La briqueterie Chimot, dirigée par la famille du même nom jusqu’en 1985, a plus d’un siècle. Aujourd’hui dirigée par Joëlle et Pierre Gœthals, elle restée dans son jus et nous livre quelques-uns des secrets de fabrication d’une brique.
Entre autres réalisations dues à Chimot, l’église Saint-Michel de Valenciennes, pour laquelle 4 millions de briques ont été produites en 1904, l’équivalent de la production annuelle actuelle.
Omar et Dominique s’occupent de défourner les briques cuites. Derrière eux, à quelques mètres, Jean-Louis et Philippe chargent la prochaine fournée.
Le taux de briques cassées lors de la cuisson n’excède pas les 5 %.
Quarante à 45 wagons de 400 briques sont enfournés chaque jour dans le four, qui peut en contenir 280 000. Disposées avec soin par Philippe et Jean-Louis pour permettre au feu de les traverser, elles vont patienter une dizaine de jours avant cuisson.

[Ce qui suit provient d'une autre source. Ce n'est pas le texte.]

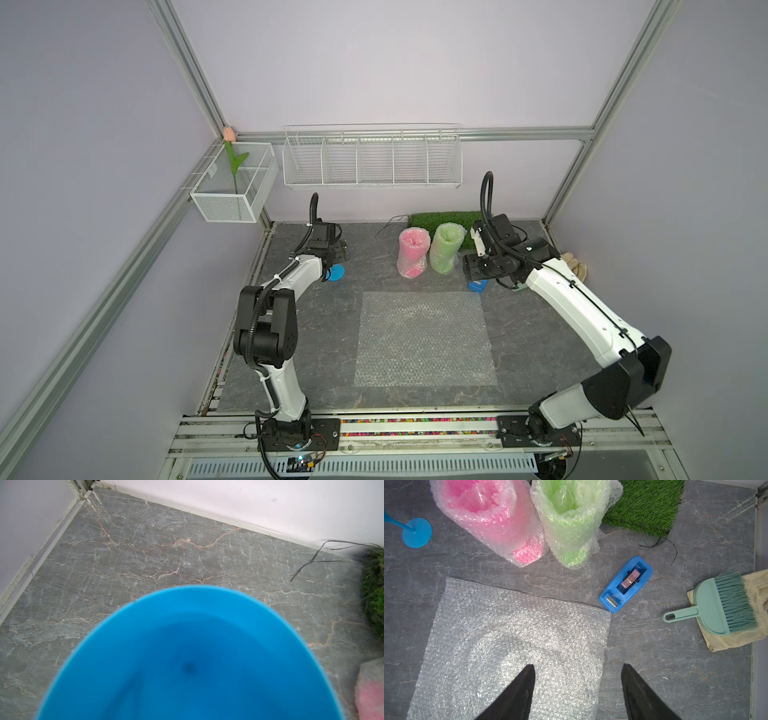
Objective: Wrap wine glasses in bubble wrap
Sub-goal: Pick up the wine glass at the center of the board.
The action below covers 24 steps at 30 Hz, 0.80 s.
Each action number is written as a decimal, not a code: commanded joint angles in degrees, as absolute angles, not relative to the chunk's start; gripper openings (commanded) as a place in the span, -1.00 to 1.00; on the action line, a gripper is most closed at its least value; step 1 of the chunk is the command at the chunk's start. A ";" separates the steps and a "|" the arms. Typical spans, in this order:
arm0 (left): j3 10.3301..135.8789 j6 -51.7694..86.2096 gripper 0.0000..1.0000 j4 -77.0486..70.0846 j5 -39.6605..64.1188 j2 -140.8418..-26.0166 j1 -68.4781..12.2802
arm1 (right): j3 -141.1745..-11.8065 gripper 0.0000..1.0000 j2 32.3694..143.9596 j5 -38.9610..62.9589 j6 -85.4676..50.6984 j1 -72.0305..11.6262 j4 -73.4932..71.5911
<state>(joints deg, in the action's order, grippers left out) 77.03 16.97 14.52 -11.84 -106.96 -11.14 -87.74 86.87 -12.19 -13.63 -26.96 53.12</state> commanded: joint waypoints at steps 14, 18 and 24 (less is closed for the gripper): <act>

Les voies d’accès au four sont fermées, colmatées avant le passage du feu... puis rouvertes une fois la cuisson terminée.
Juste au-dessus de ses collègues qui enfournent et défournent, Hicham, l’un des cuiseurs, veille sur les 28 marmites remplies de charbon, qui alimentent le feu.
Le feu, nourri au charbon, se déplace à l’intérieur du four et en fait le tour complet (soit 83 mètres) en trois semaines et demie.
Hicham, l’un des cuiseurs, doit ajuster en permanence l’intensité du feu, qui se déplace juste en dessous dans une sorte de galerie circulaire où cuisent les briques.
Les marmites qui l’alimentent sont déplacées au fur et à mesure. « C’est comme une vague, ça pousse, ça pousse », dit-il.
Le feu vu du dessus, depuis l’un des trous où sont insérées les marmites qui entretiennent le foyer en charbon.
La terre utilisée pour la fabrication des briques Chimot, légèrement argileuse, est extraite des parcelles agricoles alentour. Les cultivateurs sont indemnisés.
Pressée à 4 tonnes puis démoulée, la brique est entreposée durant trois jours dans un séchoir, avant d’être passée au four.
Sébastien et Steven récupèrent les plaquettes, en sortie de presse. Elles sont ensuite cuites dans un four à gaz, contrairement aux briques.
Rien n’est ajouté à la terre, si ce n’est un peu d’eau. La briqueterie est équipée de deux cuves de récupération qui, lorsqu’elles sont pleines, offrent une réserve de 80 000 litres d’eau.